### Exercise aim
Take the lines below between the one holding "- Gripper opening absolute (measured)" and the one holding "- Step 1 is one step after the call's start", inclusive, and copy them exactly. Add nothing.
- Opening Delimiter -
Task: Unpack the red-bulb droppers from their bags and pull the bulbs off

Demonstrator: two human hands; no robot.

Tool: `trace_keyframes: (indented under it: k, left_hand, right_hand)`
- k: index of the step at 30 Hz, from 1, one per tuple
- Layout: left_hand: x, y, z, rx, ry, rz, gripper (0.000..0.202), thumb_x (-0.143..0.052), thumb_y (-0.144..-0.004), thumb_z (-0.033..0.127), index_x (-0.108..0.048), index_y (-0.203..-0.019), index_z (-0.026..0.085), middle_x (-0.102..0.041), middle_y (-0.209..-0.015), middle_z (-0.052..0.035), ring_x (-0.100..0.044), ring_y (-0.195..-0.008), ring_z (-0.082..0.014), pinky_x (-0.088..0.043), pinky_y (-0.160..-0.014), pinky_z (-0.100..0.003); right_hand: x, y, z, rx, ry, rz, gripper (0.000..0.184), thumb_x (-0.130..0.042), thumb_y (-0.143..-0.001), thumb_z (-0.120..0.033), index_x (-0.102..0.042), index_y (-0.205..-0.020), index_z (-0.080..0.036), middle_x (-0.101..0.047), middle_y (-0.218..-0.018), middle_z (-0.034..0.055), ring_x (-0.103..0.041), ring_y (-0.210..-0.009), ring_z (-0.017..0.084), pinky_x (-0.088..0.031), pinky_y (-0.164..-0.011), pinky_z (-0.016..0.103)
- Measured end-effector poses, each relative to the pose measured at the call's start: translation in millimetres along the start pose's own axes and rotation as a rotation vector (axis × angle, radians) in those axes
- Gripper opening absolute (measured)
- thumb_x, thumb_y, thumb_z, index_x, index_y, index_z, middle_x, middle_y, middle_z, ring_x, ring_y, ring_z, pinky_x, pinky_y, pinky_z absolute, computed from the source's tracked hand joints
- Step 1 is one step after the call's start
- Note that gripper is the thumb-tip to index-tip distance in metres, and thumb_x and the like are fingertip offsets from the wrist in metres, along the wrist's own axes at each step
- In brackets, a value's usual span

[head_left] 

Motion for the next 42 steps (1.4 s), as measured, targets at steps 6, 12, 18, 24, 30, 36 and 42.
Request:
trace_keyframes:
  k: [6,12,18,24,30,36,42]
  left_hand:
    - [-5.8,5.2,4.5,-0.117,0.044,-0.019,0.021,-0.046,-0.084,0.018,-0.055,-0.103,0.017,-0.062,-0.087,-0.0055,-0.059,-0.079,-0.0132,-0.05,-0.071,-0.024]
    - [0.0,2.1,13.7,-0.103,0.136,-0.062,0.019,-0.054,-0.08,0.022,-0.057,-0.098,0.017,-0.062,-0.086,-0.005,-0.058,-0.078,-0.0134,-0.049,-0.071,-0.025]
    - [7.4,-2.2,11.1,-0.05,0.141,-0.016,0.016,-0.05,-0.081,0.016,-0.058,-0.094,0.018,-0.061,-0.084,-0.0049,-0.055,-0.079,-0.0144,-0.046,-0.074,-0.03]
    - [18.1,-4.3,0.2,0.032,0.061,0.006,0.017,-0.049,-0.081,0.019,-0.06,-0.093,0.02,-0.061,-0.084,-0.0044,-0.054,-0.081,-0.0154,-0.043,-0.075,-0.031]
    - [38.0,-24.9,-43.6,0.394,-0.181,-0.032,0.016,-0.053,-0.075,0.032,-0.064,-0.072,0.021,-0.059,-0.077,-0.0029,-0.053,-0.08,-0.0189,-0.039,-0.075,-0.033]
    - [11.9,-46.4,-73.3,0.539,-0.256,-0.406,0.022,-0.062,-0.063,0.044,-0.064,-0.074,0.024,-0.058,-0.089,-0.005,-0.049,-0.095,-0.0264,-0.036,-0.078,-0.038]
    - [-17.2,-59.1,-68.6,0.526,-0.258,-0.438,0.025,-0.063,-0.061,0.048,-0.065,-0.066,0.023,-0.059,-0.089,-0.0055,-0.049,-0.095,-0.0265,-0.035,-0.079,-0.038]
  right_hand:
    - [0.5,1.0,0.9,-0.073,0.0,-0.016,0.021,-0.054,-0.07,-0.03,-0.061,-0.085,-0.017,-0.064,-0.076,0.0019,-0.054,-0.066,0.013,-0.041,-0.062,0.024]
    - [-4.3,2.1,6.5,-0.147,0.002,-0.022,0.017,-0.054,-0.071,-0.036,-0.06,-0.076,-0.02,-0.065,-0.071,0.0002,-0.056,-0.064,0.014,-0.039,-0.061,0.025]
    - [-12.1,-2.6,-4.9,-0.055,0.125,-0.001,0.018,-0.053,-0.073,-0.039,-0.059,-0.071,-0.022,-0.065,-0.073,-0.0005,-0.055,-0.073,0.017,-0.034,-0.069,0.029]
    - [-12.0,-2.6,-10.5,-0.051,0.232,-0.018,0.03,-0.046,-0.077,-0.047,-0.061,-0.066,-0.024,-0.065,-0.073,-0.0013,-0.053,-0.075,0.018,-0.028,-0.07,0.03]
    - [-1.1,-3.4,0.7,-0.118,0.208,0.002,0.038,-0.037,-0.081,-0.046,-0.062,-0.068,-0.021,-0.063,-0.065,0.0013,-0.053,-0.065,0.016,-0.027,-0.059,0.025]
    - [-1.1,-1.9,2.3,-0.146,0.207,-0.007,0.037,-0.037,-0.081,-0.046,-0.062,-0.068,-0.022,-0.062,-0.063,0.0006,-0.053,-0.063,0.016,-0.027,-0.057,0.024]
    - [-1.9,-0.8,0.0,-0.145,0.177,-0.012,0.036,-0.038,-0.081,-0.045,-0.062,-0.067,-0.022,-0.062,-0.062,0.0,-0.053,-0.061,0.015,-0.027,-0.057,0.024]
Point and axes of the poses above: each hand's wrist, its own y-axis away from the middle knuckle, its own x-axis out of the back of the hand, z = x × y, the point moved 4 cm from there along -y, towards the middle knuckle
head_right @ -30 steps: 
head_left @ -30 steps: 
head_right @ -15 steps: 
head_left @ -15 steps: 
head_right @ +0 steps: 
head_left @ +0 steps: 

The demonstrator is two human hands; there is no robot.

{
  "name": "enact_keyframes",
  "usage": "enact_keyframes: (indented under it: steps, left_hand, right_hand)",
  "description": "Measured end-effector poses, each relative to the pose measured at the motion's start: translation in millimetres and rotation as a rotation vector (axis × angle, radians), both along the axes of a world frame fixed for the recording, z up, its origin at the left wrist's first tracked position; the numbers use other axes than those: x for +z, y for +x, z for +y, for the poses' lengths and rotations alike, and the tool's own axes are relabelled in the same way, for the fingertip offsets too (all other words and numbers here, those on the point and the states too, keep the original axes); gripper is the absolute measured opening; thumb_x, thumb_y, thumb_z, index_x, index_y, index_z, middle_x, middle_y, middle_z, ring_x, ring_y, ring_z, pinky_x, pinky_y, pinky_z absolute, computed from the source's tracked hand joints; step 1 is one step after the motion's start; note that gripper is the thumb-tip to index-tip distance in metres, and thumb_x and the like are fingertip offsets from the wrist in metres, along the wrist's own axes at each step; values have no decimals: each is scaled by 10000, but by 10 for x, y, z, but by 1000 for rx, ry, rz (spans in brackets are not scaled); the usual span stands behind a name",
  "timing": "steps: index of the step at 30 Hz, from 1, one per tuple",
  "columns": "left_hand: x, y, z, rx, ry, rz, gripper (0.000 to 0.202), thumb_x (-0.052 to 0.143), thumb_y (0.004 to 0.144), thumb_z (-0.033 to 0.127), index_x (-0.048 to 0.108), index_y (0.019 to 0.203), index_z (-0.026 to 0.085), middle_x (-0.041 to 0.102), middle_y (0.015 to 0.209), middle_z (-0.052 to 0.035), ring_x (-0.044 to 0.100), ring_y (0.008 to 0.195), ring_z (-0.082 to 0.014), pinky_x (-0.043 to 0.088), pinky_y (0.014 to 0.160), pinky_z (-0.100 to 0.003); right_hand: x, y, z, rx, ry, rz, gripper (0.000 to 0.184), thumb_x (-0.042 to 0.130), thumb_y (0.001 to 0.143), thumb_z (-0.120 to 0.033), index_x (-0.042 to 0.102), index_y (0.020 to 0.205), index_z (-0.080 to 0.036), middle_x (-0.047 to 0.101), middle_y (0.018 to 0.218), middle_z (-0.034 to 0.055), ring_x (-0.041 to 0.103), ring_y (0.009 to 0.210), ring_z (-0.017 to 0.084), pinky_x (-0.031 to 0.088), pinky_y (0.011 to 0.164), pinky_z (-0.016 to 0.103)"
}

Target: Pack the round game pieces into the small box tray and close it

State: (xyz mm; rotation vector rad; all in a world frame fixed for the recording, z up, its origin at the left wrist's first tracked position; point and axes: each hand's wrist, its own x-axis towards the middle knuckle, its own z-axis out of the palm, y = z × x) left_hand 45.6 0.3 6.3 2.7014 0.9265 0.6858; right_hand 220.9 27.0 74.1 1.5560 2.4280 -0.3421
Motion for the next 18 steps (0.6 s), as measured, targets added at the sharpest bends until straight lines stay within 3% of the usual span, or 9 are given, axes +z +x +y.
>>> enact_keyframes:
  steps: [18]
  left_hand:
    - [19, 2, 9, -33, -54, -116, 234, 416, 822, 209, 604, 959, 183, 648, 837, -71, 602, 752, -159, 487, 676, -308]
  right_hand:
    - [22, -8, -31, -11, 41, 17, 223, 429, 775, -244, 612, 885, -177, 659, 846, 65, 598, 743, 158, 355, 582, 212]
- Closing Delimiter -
### Task output
- Gripper opening absolute (measured)
- thumb_x, thumb_y, thumb_z, index_x, index_y, index_z, middle_x, middle_y, middle_z, ring_x, ring_y, ring_z, pinky_x, pinky_y, pinky_z absolute, computed from the source's tracked hand joints
- Step 1 is one step after the call's start

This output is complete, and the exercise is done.